12. Genotext and Phenotext

6. On 1950 (“In light of the distinction we…”), Kristeva turns to an examination of “how texts function.” How does she define and explore the importance of what she calls the “genotext”? What is the genotext, and how can its processive existence be detected in what we commonly call a “text” (i.e., a piece of writing)? In what sense is the genotext “not linguistic” in spite of the fact that “it can be seen in language…”? What kinds of “structures” does it “articulate,” and from what materials does it form these structures?

7. On 1950-51 (“The genotext can thus be seen…”), if, as Kristeva writes, “[t]he genotext can […] be seen as language’s underlying foundation” (1950), how should we understand the nature and operation of what she calls the “phenotext”? What contrasts does she develop between the phenotext and the genotext? How do the two coexist or work together?

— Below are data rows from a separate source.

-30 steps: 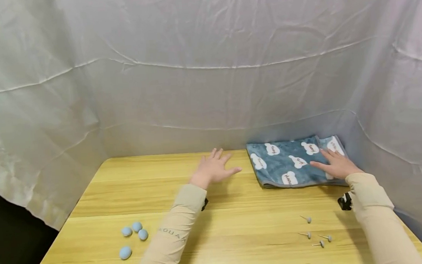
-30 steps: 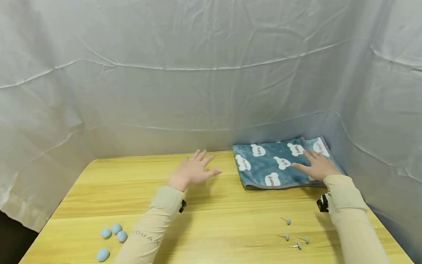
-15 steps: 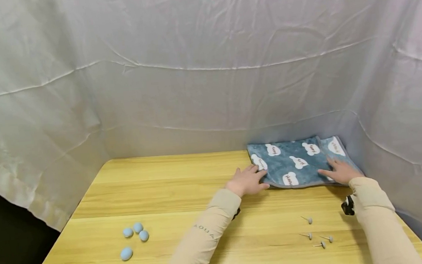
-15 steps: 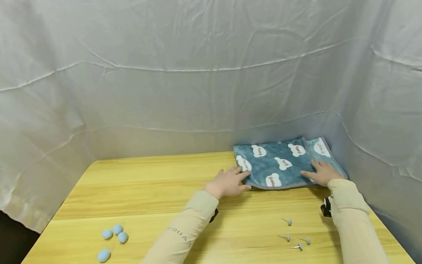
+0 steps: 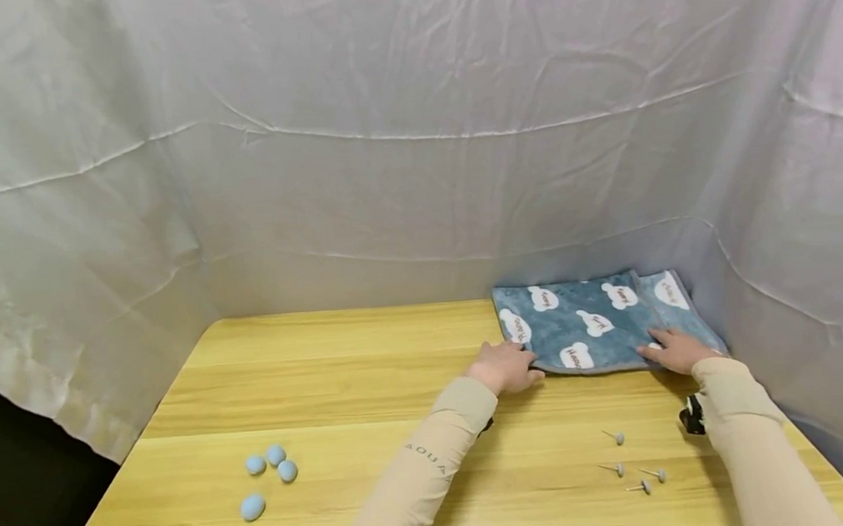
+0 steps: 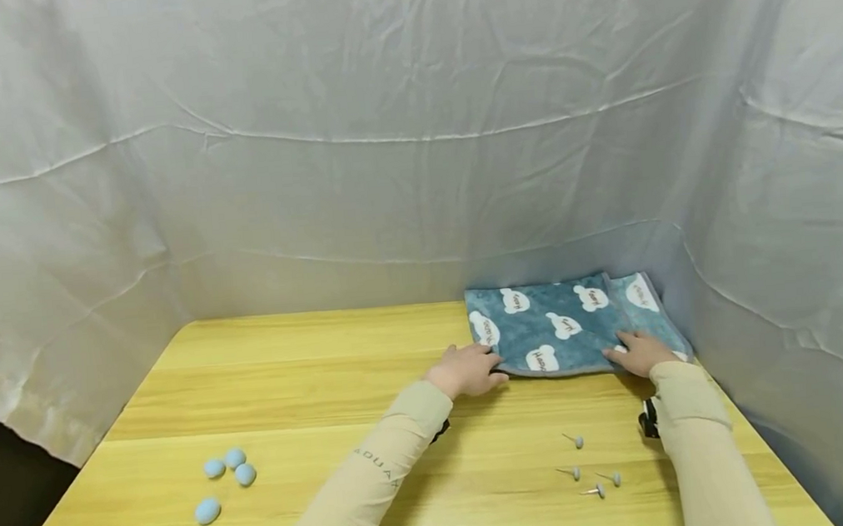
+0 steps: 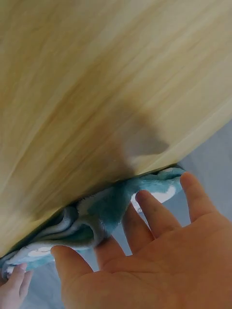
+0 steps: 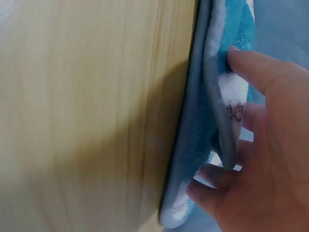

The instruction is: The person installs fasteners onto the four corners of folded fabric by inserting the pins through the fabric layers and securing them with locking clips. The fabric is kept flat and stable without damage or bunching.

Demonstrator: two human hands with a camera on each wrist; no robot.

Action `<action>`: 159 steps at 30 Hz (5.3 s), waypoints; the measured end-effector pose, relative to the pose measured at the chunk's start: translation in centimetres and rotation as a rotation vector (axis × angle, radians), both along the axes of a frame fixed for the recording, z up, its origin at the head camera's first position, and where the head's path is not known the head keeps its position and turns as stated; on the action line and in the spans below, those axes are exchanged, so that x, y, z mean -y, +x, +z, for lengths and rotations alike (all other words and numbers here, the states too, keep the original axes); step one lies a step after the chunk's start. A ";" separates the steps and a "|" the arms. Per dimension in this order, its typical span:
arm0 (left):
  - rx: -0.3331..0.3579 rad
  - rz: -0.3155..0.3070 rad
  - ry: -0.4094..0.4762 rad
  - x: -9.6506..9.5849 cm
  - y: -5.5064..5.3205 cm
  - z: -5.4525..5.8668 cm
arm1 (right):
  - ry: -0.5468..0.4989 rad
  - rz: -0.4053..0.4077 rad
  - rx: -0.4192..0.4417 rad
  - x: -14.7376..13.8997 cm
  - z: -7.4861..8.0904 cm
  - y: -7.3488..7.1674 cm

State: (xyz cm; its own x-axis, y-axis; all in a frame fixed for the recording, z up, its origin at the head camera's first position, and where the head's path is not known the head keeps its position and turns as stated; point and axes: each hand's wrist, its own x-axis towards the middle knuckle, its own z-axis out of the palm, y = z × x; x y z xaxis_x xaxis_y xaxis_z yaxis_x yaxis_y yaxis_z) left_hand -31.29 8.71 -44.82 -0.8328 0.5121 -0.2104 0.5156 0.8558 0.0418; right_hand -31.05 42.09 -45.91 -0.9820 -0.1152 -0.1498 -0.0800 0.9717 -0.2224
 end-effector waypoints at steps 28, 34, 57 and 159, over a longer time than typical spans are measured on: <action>0.008 -0.024 0.101 -2.5 -1.3 0.6 | 0.025 0.170 0.022 -2.6 1.5 -1.2; 0.037 0.006 0.119 -1.1 -1.2 0.8 | -0.002 0.230 0.033 -1.3 2.1 -1.1; 0.018 0.105 0.163 6.6 1.0 1.0 | -0.021 0.466 0.041 5.2 2.4 -0.4; -0.033 -0.217 0.138 -3.3 5.9 0.6 | -0.308 0.480 0.130 -2.9 1.8 4.7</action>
State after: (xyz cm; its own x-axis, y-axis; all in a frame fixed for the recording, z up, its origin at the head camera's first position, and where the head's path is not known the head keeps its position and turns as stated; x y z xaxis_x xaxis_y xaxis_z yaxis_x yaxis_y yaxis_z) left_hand -25.38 11.97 -44.25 -0.7054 0.7016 -0.1008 0.6898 0.7122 0.1302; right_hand -26.37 45.01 -44.11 -0.7848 -0.6002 -0.1544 -0.4487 0.7222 -0.5264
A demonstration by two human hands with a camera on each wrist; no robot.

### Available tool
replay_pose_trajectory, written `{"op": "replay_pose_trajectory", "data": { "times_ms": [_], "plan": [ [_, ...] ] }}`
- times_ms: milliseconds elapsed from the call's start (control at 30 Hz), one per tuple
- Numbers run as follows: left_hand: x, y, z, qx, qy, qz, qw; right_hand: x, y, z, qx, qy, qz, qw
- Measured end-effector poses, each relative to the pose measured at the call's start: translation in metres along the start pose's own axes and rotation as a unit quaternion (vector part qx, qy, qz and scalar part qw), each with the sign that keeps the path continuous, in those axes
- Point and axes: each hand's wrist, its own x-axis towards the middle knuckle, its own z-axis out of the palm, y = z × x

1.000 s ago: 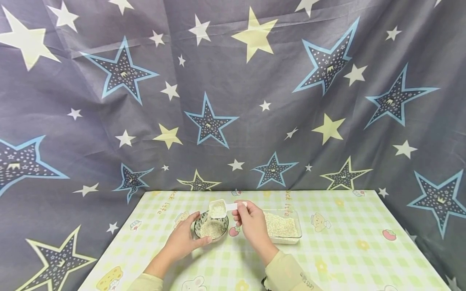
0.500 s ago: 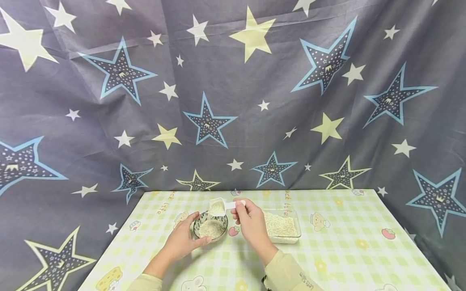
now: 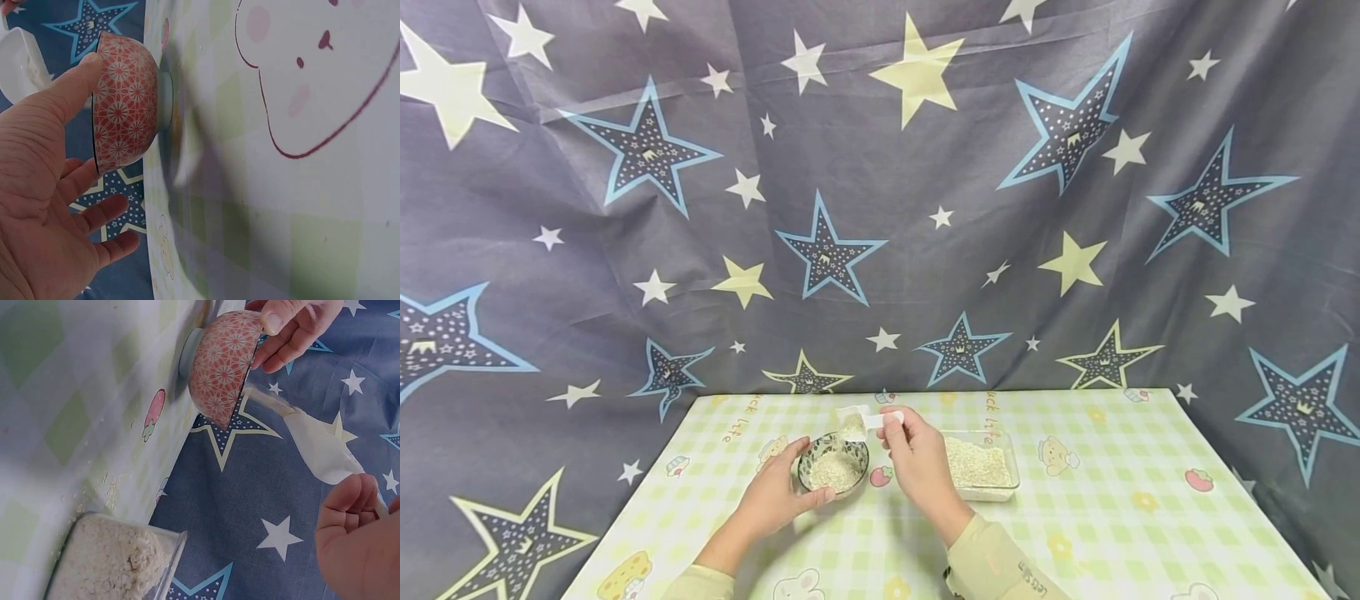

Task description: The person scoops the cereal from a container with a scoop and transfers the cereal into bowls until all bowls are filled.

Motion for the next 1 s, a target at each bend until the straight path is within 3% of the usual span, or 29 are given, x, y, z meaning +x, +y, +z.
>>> {"op": "replay_pose_trajectory", "data": {
  "times_ms": [233, 400, 533, 700, 800, 900, 1000],
  "plan": [
    [0.0, 0.0, 0.0, 0.0, 0.002, 0.001, 1.0, -0.004, 0.003, -0.001, -0.079, -0.003, -0.06, 0.995],
    [-0.001, 0.002, -0.001, -0.001, 0.001, 0.0, 1.0, -0.007, 0.001, -0.001, -0.143, -0.005, -0.142, 0.9796],
    [0.0, 0.002, -0.001, 0.001, 0.001, 0.0, 1.0, -0.01, -0.002, -0.002, -0.197, -0.006, -0.227, 0.9537],
    [0.0, 0.002, -0.001, 0.003, 0.001, 0.0, 1.0, -0.013, -0.001, -0.003, -0.262, -0.013, -0.327, 0.9081],
    [0.0, 0.001, -0.001, 0.001, 0.002, 0.005, 1.0, -0.014, 0.002, -0.003, -0.28, -0.026, -0.37, 0.8855],
    [0.0, 0.0, 0.0, -0.001, -0.001, 0.005, 1.0, -0.014, 0.004, -0.004, -0.292, -0.034, -0.399, 0.8684],
    [0.0, 0.0, 0.0, -0.004, -0.003, 0.003, 1.0, -0.015, 0.005, -0.004, -0.305, -0.043, -0.41, 0.8587]
  ]
}}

8. On 1951-52 (“In our view, the process…”), Kristeva discusses the means by which the process of signification is limited from what might otherwise be “the infinity of the process…” (1951). In what ways, then, are boundaries set to this process? She mentions James Joyce and Stéphane Mallarmé as two modern authors who “manage to cover the infinity of the process, that is, reach the semiotic chora, which modifies linguistic structures” (1951). Based on your understanding of either or both of these difficult authors, how do you interpret Kristeva’s terminology regarding the potential “infinity” of the signifying process and the limitations that keep it from following that infinity? Finally, in glossing Jacques Lacan’s “four types of discourse” (1952), what four “signifying practices” does Kristeva herself propose to explore?

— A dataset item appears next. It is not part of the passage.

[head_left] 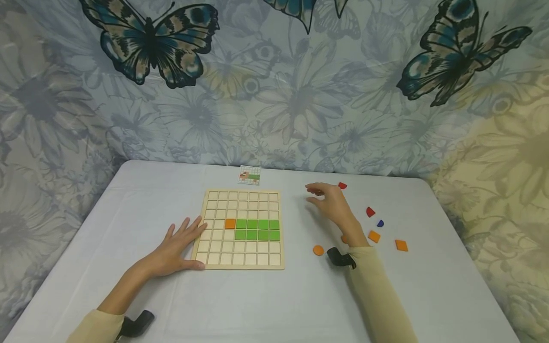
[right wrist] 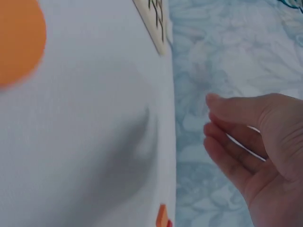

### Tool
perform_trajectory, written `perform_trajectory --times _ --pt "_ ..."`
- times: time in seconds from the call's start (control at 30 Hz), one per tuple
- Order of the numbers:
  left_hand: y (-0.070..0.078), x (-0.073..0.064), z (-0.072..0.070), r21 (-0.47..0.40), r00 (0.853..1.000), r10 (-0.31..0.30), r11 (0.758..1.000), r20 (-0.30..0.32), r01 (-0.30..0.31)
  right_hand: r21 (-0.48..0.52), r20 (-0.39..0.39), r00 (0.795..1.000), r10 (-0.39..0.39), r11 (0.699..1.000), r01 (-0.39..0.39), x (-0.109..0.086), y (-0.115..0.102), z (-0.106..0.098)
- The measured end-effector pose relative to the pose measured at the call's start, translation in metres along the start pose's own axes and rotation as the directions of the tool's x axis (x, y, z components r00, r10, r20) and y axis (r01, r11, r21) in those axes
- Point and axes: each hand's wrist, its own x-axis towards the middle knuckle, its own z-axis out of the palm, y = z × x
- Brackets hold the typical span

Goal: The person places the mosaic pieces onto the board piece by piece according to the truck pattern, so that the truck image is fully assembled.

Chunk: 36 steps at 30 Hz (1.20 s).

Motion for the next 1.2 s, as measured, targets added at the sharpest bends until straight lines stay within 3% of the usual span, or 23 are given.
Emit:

9. General question: In our selections from Revolution in Poetic Language, Julia Kristeva explores what she believes to be the continuing interconnection between adult linguistic processes and practices with the prelinguistic “semiotic” order. This insight, of course, follows in the tradition of Freudian insistence that the rational, “surface” dimensions of our lives are underlain and driven by mostly inaccessible, irrational or pre-rational energies within the human psychosexual constitution. To what extent do you find this insight useful in terms of literary interpretation—how, that is, might we apply it to the language of a suitable literary text? (In responding, it might be worthwhile to go back over Kristeva’s admiring quotation on page 1947 of the French Symboliste Stéphane Mallarmé, whom she considers a predecessor with regard to her insights about the foundations of language.)

Edition: Leitch, Vincent B. et al., eds. The Norton Anthology of Theory and Criticism. 3rd ed. New York and London: W. W. Norton & Company, 2018. ISBN-13: 978-0-393-60295-1.